En parallèle, l'agence américaine demande à OpenAI de fournir des descriptions détaillées de l'ensemble des plaintes reçues au sujet d'informations "fausses, trompeuses, diffamatoires ou préjudiciables" générées par ChatGPT. L'enquête se porte en réalité sur le principal biais de l'IA, l'hallucination. La FTC cherche à savoir si les propos du chatbot ont pu porter "préjudice à la réputation" des consommateurs.

Financement et questions techniques

En parallèle et selon le document, la Federal Trade Commission tente de clarifier le mode de financement de l'entreprise. OpenAI doit notamment lister l'ensemble des actionnaires de l'entreprise détenant au moins 5% de parts. La start-up est également invitée à décrire son mode de financement et ses objectifs financiers. Côté technique, la FTC veut comprendre comment les modèles d'OpenAI ont été entraînés ces dernières années. L'origine des données, la méthode d'obtention, la classification (par étiquettes) et sa répartition, le procédé des sélections des sources et le pourcentage de données textuelles par langue sont notamment demandés à la start-up.

Dans sa requête, la FTC exige également d'OpenAI qu'elle lui décrive avec précision les politiques de sécurité et procédures mises en place avant la publication de ses modèles de langage, y compris les dernières itérations des modèles historiques. Par cette demande, l'agence tente de savoir si OpenAI a mis en œuvre des garde-fous pour limiter au minimum les risques pour les utilisateurs finaux. Cette procédure permet  à la FTC d'évaluer le degré de responsabilité d'OpenAI relatif aux griefs exprimés. Plusieurs biais bien connus des experts en IA, à l'image de l'hallucination et l'injection par prompt, sont questionnés, tout comme leur récurrence.
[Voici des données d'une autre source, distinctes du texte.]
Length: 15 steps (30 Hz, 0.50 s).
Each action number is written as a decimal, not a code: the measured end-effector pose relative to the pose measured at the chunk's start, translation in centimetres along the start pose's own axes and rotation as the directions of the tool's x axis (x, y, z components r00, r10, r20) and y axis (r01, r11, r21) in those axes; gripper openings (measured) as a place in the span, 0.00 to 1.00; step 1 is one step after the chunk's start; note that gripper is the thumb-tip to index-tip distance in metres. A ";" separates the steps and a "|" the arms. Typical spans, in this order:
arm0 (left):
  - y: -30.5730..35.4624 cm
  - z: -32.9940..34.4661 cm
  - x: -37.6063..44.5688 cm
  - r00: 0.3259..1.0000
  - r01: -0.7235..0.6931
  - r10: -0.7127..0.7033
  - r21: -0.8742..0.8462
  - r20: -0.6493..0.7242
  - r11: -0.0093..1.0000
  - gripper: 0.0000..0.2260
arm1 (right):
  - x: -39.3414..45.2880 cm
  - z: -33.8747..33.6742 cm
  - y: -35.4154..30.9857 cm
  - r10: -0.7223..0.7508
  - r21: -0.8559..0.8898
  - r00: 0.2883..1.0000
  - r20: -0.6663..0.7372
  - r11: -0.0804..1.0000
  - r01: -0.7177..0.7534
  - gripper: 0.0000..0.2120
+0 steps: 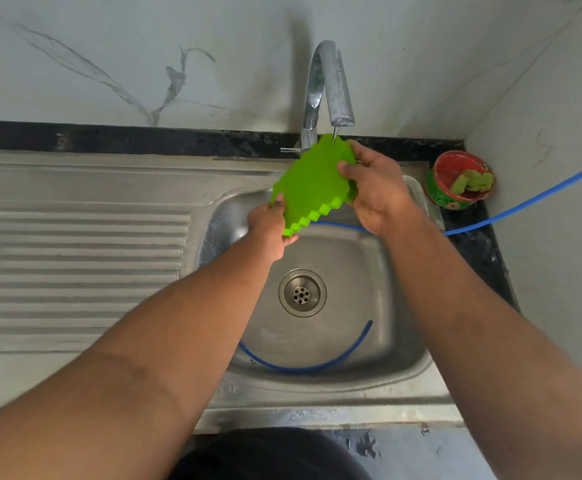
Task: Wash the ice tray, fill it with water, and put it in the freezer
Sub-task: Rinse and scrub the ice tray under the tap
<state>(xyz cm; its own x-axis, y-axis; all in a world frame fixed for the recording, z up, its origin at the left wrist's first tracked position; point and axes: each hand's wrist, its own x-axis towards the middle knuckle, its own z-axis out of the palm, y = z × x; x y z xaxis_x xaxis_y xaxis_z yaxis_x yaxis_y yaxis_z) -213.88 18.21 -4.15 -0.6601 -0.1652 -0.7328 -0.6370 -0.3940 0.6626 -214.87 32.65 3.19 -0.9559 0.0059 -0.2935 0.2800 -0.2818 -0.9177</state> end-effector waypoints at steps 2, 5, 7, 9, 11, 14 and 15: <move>-0.1 0.3 -0.1 0.999 0.048 -0.048 -0.064 0.003 0.997 0.16 | 0.4 1.3 -0.8 -0.036 -0.089 0.999 0.038 0.995 0.040 0.16; 0.0 -0.4 0.0 0.998 0.032 -0.037 -0.106 -0.047 0.994 0.16 | 1.4 2.3 -1.5 -0.034 -0.167 0.998 0.047 0.985 0.042 0.14; 0.5 -1.3 0.4 0.995 0.053 -0.058 -0.075 -0.076 0.996 0.20 | 1.8 2.6 -1.6 -0.024 -0.146 0.998 0.053 0.989 0.032 0.12; 1.4 -2.0 0.6 0.996 0.078 -0.083 -0.101 -0.045 0.992 0.24 | 2.0 2.9 -1.4 -0.041 -0.089 0.998 0.043 0.995 0.045 0.11; 2.7 -2.3 0.1 0.996 0.074 -0.066 -0.155 0.055 0.985 0.24 | 1.7 3.1 -0.9 -0.093 -0.021 0.995 0.031 0.995 0.094 0.09; 4.2 -1.6 -0.7 0.980 0.078 -0.040 -0.188 0.194 0.979 0.27 | 0.2 2.3 0.1 -0.179 0.046 0.982 0.061 0.983 0.176 0.08; 4.5 -1.2 -0.9 0.974 0.084 -0.039 -0.197 0.224 0.977 0.28 | -0.5 1.6 0.5 -0.195 0.050 0.979 0.059 0.980 0.192 0.09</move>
<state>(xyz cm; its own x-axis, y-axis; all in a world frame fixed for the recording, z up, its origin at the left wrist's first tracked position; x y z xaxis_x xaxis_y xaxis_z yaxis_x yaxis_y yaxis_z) -215.74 15.50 -0.69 -0.7073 0.0571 -0.7046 -0.5993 -0.5770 0.5548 -214.36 31.02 3.30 -0.9957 0.0036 -0.0926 0.0865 -0.3230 -0.9424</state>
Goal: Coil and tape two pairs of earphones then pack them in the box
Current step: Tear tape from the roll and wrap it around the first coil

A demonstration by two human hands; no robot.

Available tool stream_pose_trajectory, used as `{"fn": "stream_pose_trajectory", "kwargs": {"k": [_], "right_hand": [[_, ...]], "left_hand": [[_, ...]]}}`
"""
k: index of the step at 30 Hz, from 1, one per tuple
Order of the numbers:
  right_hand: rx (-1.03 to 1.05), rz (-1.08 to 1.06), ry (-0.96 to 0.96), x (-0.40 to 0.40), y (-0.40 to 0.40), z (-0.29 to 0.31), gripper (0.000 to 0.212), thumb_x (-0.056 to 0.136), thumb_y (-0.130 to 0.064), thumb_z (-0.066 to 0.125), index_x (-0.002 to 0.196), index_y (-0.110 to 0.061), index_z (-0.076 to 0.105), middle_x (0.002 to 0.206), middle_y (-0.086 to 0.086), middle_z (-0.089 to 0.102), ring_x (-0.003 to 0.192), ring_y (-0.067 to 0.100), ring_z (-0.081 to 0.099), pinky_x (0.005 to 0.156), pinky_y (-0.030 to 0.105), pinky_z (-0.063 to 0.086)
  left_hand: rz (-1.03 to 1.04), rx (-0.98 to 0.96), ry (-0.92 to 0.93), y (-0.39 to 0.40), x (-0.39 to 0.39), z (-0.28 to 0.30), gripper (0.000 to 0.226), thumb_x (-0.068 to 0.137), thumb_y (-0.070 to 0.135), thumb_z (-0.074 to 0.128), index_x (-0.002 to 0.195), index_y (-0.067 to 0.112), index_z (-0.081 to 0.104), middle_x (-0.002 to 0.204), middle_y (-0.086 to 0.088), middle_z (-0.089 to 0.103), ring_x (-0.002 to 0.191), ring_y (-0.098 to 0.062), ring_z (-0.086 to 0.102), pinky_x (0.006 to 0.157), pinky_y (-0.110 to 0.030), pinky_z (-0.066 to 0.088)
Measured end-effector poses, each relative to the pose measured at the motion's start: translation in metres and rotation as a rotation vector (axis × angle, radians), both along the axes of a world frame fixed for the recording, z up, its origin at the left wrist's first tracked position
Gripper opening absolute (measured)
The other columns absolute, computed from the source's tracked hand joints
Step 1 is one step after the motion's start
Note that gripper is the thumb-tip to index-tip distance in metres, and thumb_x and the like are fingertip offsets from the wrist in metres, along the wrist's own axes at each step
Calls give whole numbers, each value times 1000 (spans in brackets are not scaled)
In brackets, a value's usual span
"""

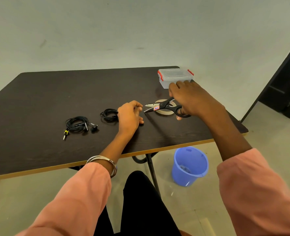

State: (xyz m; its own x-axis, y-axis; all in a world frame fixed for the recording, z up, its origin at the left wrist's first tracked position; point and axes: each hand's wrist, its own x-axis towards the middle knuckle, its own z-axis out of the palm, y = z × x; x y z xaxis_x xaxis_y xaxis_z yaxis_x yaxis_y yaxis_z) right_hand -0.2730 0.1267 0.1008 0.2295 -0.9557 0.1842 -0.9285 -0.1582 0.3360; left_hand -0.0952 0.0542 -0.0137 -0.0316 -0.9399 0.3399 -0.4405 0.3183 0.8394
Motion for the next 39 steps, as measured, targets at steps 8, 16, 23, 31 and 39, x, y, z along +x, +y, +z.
{"fn": "stream_pose_trajectory", "kwargs": {"k": [8,16,23,31,39], "right_hand": [[17,-37,-115,1,-1,-7,54,66,-9,84,106,-7,47,101,13,58,82,25,50,73,40,52],[26,-50,-153,-23,-3,-21,84,53,-57,84,113,-12,46,110,11,51,102,28,47,91,41,41],[136,-143,-310,-38,-10,-26,83,53,-57,85,113,-17,44,110,6,50,99,23,44,92,42,40],[327,-221,-807,-51,-14,-33,81,58,-47,86,118,-23,38,92,2,53,82,16,55,63,27,42],[348,-196,-841,-48,-23,-37,79,60,-44,87,117,-25,36,85,-1,52,75,10,52,58,24,39]], "left_hand": [[-20,-6,13,1,0,-1,15,95,9,55,90,20,64,81,-1,67,51,-9,66,50,-13,51],[41,8,31,-2,0,-4,11,97,11,52,90,18,59,79,2,65,49,-6,66,54,-19,56],[71,97,178,-1,1,-3,21,99,9,45,83,22,50,81,-4,64,48,-12,66,49,-24,57],[-295,-86,58,15,3,5,15,97,6,48,92,15,59,97,7,71,86,-26,66,69,-40,57],[-467,-225,-617,11,-8,-2,17,94,13,43,89,29,44,121,1,64,111,-17,44,94,-44,42]]}}
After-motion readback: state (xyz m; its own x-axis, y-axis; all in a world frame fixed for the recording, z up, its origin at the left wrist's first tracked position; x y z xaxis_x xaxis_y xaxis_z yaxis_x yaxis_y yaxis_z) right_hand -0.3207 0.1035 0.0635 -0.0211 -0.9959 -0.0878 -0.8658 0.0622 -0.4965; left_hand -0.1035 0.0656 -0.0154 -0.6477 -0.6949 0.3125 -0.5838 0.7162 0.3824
Enfin plus classiquement, le gendarme du commerce s'intéresse au traitement des données personnelles. Pour chaque produit commercialisé, OpenAI est invité à préciser quels types d'informations personnelles sont collectées, analysées et stockées. Pour chaque type de donnée, la start-up doit préciser la source, l'emplacement de stockage (y compris des copies), la durée de conservation, le délai de suppression après demande utilisateur, la finalité du transfert vers d'autres organismes, le but final, et les personnes autorisées à consulter la data.

La FTC sévère avec OpenAI ?

Selon plusieurs experts du secteur, les demandes de la FTC à OpenAI revêtent un caractère exceptionnel. Il est rare que l'agence américaine formule des demandes aussi complexes et détaillées. Depuis plusieurs mois, la Commission a averti qu'elle travaillait sur des mesures pour mieux réguler les entreprises évoluant dans le secteur de l'intelligence artificielle. Lors d'un discours à la Harvard Law School en avril, Samuel Levine, directeur du Bureau de la protection des consommateurs au sein de l'administration, a déclaré que l'agence n'était pas hostile par nature à l'IA. "La FTC est favorable à l'innovation, mais être innovant ne donne pas le droit d'être imprudent", expliquait alors le responsable relayé par le Washington Post. Une position partagée par la vice-présidente Kamala Harris, mercredi 12 juillet. "Prétendre que nous devons choisir entre faire progresser l'innovation et protéger les consommateurs est un choix trompeur. Nous pouvons faire les deux", assurait-elle.

Naturellement, OpenAI n'a pas manqué de contester vivement les accusations soulevées par la FTC. "Il est très décevant de voir que la demande de la FTC débute par une fuite et ne contribue pas à instaurer la confiance. Cela dit, il est extrêmement important pour nous que notre technologie soit sûre et favorable aux consommateurs, et nous sommes confiants quant au respect de la loi. Bien sûr, nous collaborerons avec la FTC", a déclaré Sam Altman.

Le PDG d'OpenAI assure que GPT-4 a été développé en "s'appuyant sur des années de recherche en matière de sécurité." Il promet que le modèle a été étudié et retravaillé six mois avant sa mise sur le marché pour "le rendre plus sûr et mieux aligné." Ce sera à la FTC de juger.